EXERCISE —
Print exactly the lines below between the line holding "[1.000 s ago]" and the line holding "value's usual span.", inclusive, and nothing more.

*** RECORD EXTRACTS Section Begins ***

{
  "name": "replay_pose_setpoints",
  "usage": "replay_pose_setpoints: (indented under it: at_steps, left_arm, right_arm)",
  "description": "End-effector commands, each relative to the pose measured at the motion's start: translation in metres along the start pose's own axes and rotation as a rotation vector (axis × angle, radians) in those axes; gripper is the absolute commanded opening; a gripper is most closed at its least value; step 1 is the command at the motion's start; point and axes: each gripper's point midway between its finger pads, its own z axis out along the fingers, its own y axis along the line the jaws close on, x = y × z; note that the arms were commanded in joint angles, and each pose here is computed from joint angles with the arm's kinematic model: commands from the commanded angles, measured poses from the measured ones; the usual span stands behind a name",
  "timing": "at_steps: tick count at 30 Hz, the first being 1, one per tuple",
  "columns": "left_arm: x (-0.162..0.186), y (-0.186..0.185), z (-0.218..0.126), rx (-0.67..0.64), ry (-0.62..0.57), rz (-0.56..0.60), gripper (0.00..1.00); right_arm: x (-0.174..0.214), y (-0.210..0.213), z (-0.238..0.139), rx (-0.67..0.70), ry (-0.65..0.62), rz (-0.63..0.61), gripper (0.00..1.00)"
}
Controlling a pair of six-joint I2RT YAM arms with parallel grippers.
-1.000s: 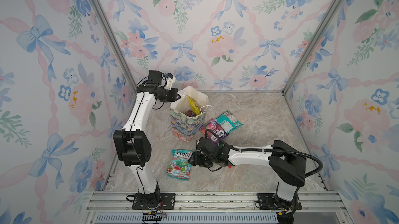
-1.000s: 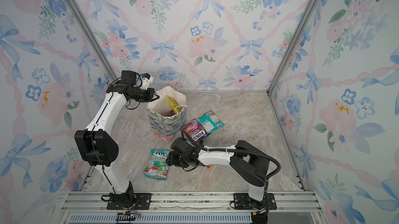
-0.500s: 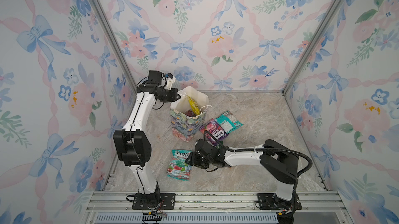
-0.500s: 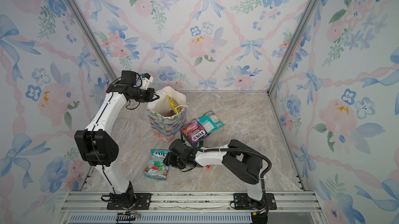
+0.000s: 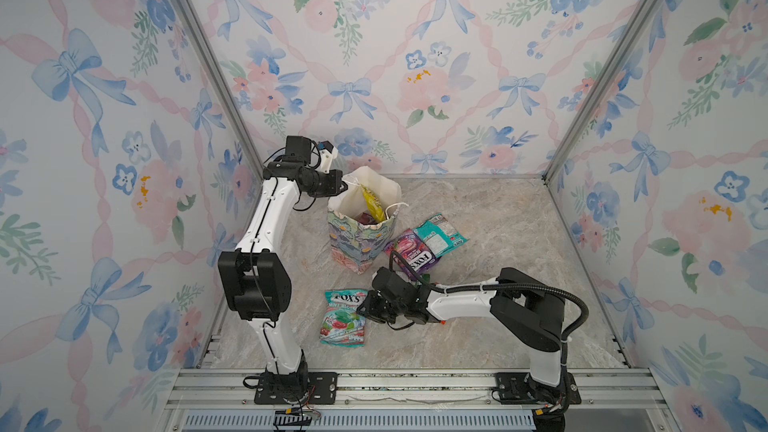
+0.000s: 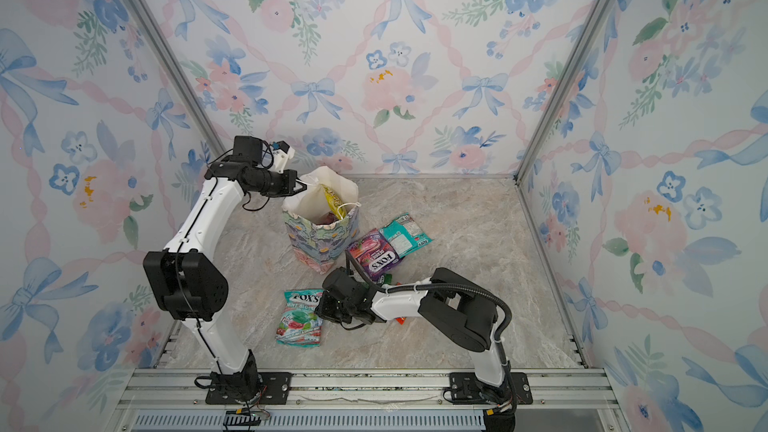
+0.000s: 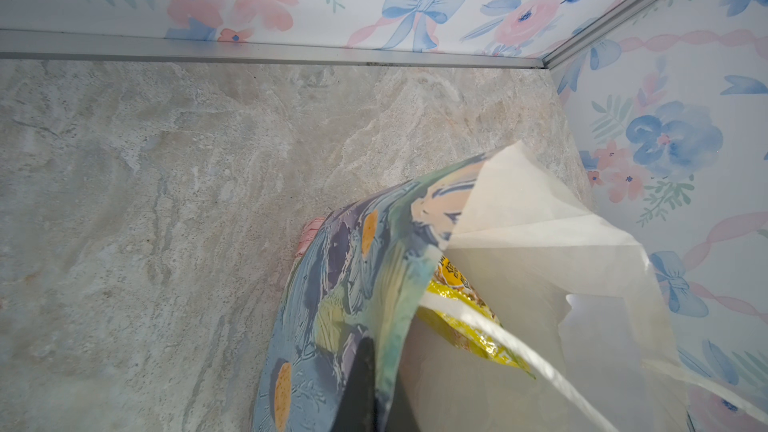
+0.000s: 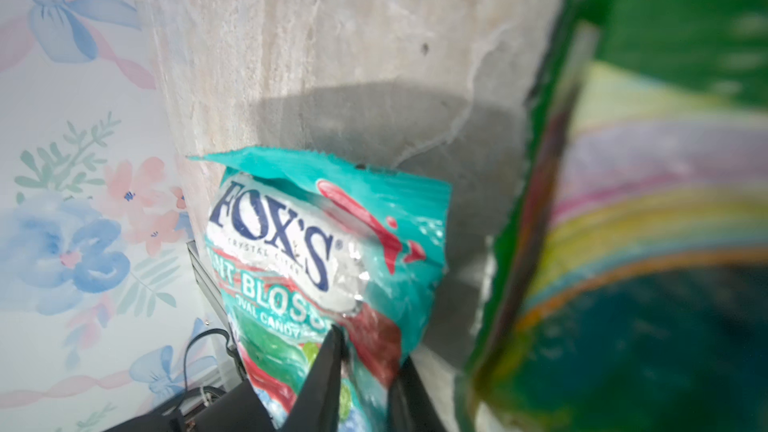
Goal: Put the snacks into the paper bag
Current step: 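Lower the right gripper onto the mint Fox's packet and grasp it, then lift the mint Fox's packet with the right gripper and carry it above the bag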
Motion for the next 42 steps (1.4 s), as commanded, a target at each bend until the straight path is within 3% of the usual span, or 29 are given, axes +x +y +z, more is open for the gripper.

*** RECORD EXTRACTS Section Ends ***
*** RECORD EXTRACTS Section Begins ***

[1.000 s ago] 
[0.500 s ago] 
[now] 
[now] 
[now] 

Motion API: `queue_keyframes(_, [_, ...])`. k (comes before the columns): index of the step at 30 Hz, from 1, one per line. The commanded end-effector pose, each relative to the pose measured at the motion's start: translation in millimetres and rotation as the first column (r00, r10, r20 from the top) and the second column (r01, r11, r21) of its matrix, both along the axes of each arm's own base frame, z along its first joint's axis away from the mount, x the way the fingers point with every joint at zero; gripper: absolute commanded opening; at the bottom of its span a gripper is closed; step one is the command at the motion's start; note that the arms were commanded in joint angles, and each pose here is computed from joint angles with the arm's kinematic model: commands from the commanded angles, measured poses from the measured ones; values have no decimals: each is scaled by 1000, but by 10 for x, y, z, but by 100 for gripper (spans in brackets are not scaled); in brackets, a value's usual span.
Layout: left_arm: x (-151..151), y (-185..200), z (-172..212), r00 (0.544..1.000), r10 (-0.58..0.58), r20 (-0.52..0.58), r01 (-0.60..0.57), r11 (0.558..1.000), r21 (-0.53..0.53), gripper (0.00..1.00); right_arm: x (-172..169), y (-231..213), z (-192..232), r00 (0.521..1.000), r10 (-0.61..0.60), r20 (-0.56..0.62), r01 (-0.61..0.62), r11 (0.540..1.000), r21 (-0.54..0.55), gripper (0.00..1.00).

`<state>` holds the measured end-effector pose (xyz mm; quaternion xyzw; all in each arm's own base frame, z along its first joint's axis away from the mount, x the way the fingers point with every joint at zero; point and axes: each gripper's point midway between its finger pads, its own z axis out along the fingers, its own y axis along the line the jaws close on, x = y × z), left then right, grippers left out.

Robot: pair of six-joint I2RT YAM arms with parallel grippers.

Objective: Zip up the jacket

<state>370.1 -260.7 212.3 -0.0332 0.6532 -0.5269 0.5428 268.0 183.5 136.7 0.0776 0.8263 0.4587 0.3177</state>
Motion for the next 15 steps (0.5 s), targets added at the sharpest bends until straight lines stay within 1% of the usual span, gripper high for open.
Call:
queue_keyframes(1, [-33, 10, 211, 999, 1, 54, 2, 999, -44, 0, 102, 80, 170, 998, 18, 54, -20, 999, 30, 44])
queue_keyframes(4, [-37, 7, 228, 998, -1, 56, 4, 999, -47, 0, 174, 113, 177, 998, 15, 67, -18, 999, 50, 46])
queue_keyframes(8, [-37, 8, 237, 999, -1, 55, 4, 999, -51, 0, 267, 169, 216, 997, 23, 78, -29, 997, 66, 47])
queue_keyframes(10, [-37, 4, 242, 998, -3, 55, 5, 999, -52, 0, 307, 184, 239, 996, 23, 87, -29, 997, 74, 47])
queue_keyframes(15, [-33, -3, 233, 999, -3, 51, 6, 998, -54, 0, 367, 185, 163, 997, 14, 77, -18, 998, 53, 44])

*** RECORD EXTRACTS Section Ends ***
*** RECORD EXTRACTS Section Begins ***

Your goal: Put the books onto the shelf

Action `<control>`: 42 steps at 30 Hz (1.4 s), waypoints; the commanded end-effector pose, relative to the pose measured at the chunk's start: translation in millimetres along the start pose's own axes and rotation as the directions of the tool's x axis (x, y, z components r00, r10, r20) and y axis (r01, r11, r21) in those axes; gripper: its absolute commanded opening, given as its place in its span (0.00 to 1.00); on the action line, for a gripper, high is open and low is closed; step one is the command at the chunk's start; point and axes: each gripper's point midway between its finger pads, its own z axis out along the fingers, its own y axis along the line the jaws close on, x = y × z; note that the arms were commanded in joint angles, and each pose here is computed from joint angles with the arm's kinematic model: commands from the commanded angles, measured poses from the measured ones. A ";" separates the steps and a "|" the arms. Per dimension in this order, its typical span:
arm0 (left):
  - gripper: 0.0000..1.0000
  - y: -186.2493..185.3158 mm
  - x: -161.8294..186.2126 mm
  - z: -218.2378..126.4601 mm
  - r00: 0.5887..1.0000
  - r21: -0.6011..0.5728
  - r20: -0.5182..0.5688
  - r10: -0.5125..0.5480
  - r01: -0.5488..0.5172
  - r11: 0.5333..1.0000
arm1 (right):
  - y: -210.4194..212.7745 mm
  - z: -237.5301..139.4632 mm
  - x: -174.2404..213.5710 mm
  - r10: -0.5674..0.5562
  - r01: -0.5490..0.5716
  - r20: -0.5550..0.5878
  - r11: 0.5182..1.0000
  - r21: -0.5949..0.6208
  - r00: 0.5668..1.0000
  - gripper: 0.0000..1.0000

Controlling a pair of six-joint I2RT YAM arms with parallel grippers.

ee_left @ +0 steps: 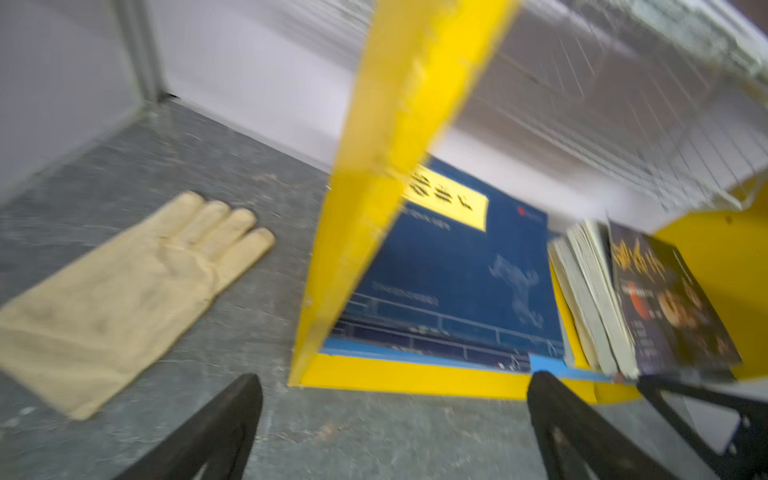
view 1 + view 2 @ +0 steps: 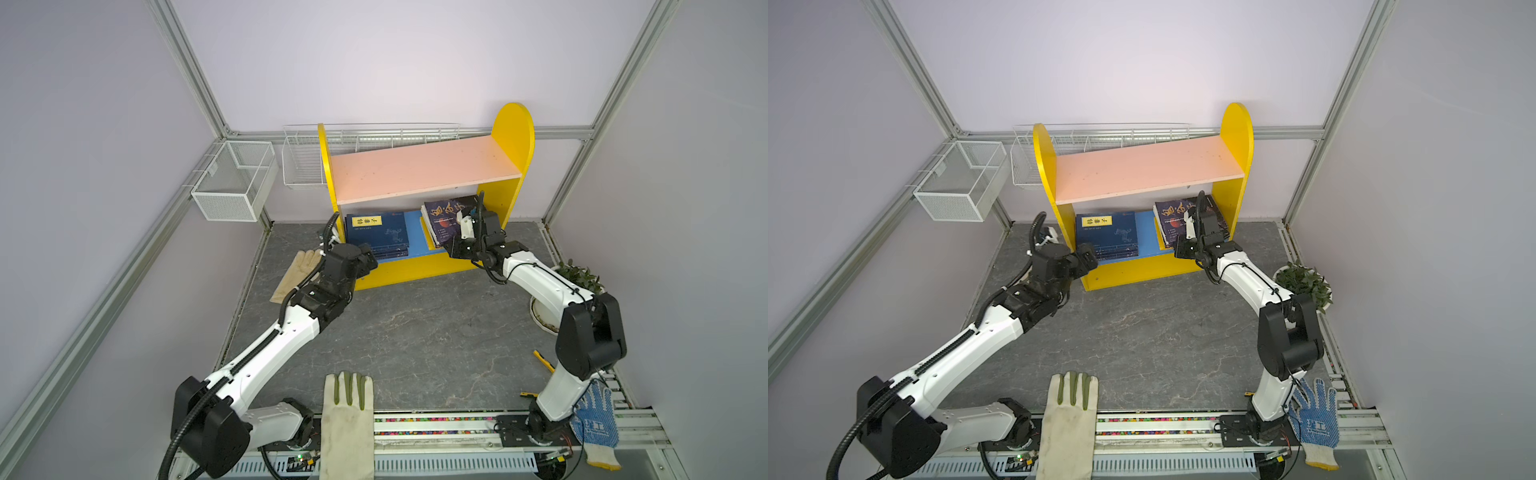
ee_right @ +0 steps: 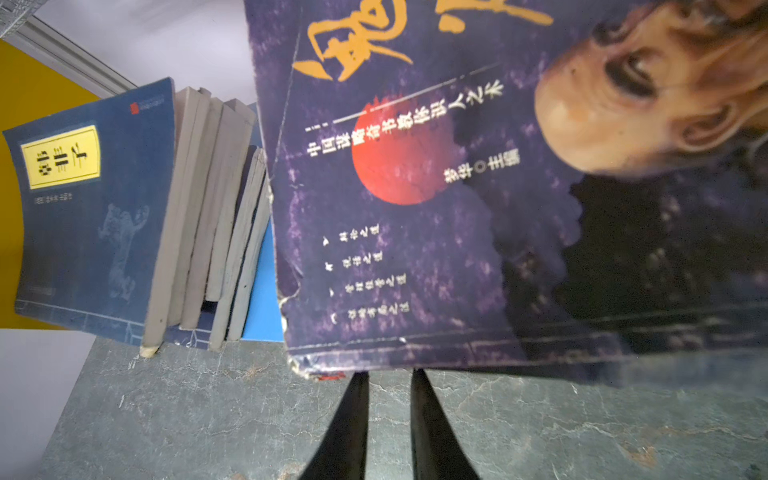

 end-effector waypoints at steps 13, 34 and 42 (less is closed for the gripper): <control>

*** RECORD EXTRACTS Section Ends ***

SOLVED PROBLEM —
[1.000 s ago] 
[0.500 s ago] 
[now] 
[now] 
[now] 

Motion API: `queue_keyframes(_, [_, ...])`. k (comes before the columns): index of the step at 30 Hz, from 1, one per line. The commanded end-effector pose, each relative to the pose measured at the motion's start: translation in millimetres and rotation as the first column (r00, r10, r20 from the top) and the second column (r01, r11, r21) of its matrix, both along the axes of each arm's own base frame, z along its first joint's axis away from the mount, x the way the fingers point with every joint at zero; gripper: absolute commanded opening; at the bottom of its span a gripper is closed; step one is the command at the motion's start; note that the arms were commanded in joint angles, and each pose here is computed from joint angles with the arm's kinematic model: commands from the commanded angles, measured poses from the measured ones; values have no decimals: each is scaled by 1000, but by 10 for x, y, z, but by 100 for gripper (spans in brackets are not scaled); in brackets, a value's usual span.

With this, the answer is finished.